**Problem to solve:**
Look through the data that follows and say how many of its lines contain "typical", giving the number only.

**Records to process:**
# # # # # # #
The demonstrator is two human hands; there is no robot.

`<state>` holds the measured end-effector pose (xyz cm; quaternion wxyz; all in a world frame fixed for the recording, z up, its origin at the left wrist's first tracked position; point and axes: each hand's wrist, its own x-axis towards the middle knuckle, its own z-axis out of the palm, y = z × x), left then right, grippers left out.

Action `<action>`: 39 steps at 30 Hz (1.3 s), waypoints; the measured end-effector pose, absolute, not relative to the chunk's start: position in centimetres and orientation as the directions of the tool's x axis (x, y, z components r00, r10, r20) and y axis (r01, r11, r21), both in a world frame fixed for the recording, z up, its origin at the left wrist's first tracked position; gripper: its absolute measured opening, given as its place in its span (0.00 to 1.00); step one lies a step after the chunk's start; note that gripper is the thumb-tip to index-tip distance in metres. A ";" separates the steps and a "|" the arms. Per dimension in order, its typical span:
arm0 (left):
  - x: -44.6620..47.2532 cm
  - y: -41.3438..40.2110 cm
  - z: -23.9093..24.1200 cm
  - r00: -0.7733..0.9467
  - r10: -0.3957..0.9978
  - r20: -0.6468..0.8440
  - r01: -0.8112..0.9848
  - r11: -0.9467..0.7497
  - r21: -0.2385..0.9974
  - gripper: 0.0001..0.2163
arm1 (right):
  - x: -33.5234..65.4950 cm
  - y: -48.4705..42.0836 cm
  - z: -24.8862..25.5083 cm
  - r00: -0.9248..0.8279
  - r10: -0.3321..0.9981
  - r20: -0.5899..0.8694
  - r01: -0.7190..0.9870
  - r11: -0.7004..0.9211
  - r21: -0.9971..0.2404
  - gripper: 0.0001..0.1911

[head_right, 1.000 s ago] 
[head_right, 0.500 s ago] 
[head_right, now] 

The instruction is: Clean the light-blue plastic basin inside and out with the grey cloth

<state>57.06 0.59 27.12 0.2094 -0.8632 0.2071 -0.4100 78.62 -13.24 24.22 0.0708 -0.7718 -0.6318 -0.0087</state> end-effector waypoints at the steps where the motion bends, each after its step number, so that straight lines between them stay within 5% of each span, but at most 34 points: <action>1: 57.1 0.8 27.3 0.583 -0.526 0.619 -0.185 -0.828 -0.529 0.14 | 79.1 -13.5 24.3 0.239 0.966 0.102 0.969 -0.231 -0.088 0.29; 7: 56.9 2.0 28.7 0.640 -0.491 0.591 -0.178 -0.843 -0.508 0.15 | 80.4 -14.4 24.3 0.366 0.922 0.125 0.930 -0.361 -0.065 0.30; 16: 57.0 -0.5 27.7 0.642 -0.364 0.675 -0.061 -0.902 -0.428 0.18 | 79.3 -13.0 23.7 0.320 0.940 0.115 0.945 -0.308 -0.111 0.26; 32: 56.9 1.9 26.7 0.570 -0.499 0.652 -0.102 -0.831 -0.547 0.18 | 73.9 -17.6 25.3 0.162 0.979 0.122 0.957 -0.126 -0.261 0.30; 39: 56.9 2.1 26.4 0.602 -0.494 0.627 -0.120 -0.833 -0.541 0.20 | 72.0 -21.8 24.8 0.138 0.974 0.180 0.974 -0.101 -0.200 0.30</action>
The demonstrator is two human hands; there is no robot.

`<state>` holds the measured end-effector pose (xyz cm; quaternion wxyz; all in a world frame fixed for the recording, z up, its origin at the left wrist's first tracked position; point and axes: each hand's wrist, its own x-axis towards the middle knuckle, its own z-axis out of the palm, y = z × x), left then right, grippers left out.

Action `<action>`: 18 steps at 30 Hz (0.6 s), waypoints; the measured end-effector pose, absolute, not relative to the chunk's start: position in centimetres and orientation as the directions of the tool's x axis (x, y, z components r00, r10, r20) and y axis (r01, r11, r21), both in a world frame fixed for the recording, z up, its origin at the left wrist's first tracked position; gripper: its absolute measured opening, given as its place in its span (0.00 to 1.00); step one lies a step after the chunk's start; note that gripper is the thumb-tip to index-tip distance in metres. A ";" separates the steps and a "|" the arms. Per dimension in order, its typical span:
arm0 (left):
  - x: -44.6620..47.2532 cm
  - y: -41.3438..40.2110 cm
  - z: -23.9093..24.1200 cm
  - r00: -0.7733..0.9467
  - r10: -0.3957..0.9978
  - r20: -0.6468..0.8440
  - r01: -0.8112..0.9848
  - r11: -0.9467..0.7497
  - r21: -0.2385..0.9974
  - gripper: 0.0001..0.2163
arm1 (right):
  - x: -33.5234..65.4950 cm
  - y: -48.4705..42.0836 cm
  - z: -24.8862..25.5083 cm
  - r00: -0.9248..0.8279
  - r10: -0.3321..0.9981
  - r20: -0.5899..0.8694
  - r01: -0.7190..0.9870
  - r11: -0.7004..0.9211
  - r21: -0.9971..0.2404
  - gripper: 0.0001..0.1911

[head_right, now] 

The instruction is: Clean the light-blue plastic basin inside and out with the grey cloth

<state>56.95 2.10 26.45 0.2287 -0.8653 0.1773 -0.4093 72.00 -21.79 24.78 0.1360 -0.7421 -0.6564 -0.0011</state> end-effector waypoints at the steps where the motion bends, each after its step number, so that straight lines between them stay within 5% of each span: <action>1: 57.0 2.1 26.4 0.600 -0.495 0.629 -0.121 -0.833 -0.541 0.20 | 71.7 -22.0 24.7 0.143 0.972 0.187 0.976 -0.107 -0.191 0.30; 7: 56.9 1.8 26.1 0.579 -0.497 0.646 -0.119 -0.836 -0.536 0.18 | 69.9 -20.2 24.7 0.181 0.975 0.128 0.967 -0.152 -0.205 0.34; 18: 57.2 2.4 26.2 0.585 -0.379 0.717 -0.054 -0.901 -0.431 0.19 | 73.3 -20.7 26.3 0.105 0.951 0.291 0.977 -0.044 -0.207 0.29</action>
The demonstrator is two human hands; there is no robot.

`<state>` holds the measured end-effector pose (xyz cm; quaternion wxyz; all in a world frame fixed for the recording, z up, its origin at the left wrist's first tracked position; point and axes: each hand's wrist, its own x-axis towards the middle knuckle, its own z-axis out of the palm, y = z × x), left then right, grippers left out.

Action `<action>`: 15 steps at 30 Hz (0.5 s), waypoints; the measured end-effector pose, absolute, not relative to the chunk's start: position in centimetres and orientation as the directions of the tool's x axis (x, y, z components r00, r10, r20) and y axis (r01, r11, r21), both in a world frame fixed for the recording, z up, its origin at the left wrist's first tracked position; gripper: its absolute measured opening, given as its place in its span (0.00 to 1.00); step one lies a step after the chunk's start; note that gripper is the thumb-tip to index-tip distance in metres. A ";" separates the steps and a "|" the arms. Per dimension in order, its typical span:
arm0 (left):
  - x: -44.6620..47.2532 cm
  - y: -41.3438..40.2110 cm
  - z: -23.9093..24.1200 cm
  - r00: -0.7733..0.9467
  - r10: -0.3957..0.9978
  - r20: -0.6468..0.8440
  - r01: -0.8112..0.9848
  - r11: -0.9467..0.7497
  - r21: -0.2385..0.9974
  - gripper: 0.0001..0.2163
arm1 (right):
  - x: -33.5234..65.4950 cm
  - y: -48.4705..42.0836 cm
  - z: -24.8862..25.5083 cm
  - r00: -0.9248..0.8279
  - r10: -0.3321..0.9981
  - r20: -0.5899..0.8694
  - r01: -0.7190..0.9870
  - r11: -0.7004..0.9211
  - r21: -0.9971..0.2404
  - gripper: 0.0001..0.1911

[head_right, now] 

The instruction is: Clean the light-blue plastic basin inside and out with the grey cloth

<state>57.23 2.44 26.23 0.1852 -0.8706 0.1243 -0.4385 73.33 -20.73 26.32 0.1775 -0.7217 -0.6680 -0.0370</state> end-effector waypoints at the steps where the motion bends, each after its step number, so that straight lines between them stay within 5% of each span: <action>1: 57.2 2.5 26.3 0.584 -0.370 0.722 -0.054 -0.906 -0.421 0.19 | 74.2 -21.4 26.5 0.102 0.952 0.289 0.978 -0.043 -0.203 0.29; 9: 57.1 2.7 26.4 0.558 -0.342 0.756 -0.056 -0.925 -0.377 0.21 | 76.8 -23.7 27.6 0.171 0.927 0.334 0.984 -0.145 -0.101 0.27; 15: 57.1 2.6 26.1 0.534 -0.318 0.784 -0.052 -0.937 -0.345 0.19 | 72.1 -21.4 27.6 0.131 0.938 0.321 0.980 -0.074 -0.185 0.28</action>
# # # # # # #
**Task solution:**
3